Wednesday, December 12, 2007

grades.

3 units of B's makes the grades look less like they're screaming. it makes it look more like.. sheep. or swedish music from the 70's.. with a bunch of extra A's. it's like scrabble.. but if i can't come up with anything with the letters i get, it's a pretty good quarter. unless i get all F's.. because then it's like.. fffffffffffffffffff........... FUCK!

Tuesday, December 11, 2007

tah-dahs

'lord please don't you let me down. don't let me down. don't let me down. lord please don't you let me down, like i did to you.'

Thursday, December 6, 2007

last one.

the hardest part of tomorrow's final will be keeping the scantron dry.. like if i happen to take it with me to the bathroom and drop it in the toilet or something. or the more likely situation of rain falling all over it.

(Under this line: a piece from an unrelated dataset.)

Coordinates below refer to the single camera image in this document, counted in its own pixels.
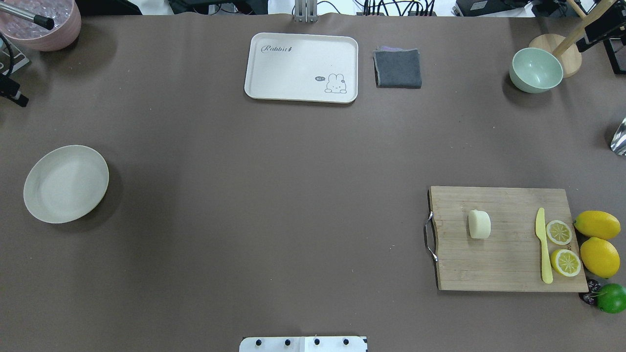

it's never really the last one is it?

Wednesday, December 5, 2007

ET and finals.

ET is an asshole. he stole my reese's pieces. what a fucker. sure. you could make the argument that the reese's pieces aren't really mine. but actually mr. reese's.. hence the name. but still. what an asshole. you don't steal something twice. once is already too much. he's not using my stupid phone to call home.

i'd really like to punch UCI in the neck.. but it's sort of like punching a fat guy in the neck.. you don't know what the hell you're punching.. but you're pretty sure it's not their neck. so i'm probably going to give up on that.

i can smell a 4.0. it smells like m&m's. either plain.. or the ones that come in the light blue package.. crispy.. or crunchy.